#MothersDay story: Baba's Farmer Talk
Farmer talk is what townfolk call idle chat amongst the farms. It is said that farmer talk is so inane and innocuous that it can put any non-farmer to sleep. This is somewhat true: only those who live and work on the farms want to hear about how much chalk is in the soil and what kind of loam is down and how the sheep are doing and whether there is any fear of casadaicht, and I am sure half of you are already starting to drift off.
Baba Connridh and Jaicobh MacDaede are old friends. Being two of the oldest people in Frewyn, each knows when the other is pretty well done for talking and can therefore say a lot by saying a little. It is no different between them whether they're talking about a new hay harvest or whether they're discussing surviving the latest plague:
Baba Connridh and Jaicobh MacDaede are old friends. Being two of the oldest people in Frewyn, each knows when the other is pretty well done for talking and can therefore say a lot by saying a little. It is no different between them whether they're talking about a new hay harvest or whether they're discussing surviving the latest plague:
Baba Connridh was arguing with
the turnips. She wanted them planted before the day was out, but they had other
ideas; they wanted the radishes to go first, being in with the carrots and parsnips,
and though Baba would have them planted in the cabbage beds, the turnips
decided they wanted in with the potatoes instead.
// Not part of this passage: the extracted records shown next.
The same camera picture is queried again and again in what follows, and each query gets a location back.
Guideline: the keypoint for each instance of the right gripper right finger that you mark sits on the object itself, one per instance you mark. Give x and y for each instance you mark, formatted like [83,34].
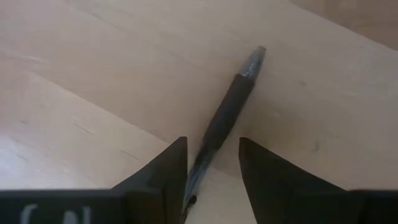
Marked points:
[280,193]

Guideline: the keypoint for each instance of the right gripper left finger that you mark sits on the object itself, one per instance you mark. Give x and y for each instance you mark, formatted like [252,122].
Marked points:
[161,186]

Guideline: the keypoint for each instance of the black retractable pen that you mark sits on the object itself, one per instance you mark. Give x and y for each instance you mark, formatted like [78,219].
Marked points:
[230,105]

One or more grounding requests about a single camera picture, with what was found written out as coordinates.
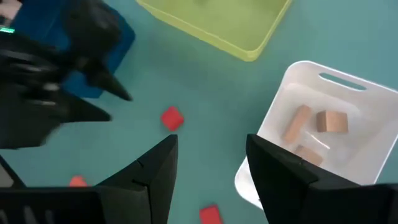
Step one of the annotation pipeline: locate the blue plastic bin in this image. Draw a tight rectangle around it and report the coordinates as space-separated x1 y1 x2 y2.
9 0 136 100

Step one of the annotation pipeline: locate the yellow-green translucent plastic bin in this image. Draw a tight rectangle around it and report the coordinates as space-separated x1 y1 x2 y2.
135 0 293 62

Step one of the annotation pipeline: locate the white plastic bin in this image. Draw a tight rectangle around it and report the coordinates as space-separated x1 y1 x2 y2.
234 60 398 209

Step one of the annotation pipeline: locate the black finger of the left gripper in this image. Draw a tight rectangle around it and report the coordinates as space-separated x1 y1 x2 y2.
82 60 133 102
54 93 111 124

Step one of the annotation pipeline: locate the natural wood plank block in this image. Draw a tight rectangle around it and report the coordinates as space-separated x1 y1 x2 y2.
282 105 313 144

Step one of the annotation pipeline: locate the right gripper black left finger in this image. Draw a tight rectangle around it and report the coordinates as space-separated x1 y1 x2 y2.
95 133 180 224

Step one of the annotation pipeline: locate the red half-cylinder block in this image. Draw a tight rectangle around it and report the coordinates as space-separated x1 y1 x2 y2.
160 105 185 132

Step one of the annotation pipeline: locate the natural wood cube block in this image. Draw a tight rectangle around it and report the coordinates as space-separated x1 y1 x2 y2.
294 144 325 167
316 110 349 134

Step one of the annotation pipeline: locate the red rectangular wooden block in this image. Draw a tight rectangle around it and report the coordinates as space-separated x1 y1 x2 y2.
199 204 224 224

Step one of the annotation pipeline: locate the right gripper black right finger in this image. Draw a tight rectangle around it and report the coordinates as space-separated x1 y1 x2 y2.
245 133 363 224

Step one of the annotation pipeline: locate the orange rectangular wooden block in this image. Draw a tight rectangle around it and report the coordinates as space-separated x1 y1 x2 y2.
68 175 88 188
She had fought the war with
the turnips, and after they had revolted by having their some of their seeds
rot early, she decided to concede to their demands and put them in the south
facing plot, that they might flatter their brassican vanity and sit in the full
sun as they grew. This would be allowed, but not without filling in the borders
with onion and garlic by the way.
“Yer goin’ in here, and shise shin,”
Baba grunted, bending down and seeding the rows. “And they’ll be no more
bellyachin’ from the lot o’ yis. Ye’ll grow, and ye’ll go in next to the celery
and the beetroot, and they’ll be no complainin’ from the lot o’ yis, dya hear
me?”
The sprouts and seeds seemed to sigh
at this, and without telling Baba their plans for the spring, and without
hinting whether or not they should grow through summer, they settled into their
slots, ready to take root, when the sound of a familiar jaunty rumbled by.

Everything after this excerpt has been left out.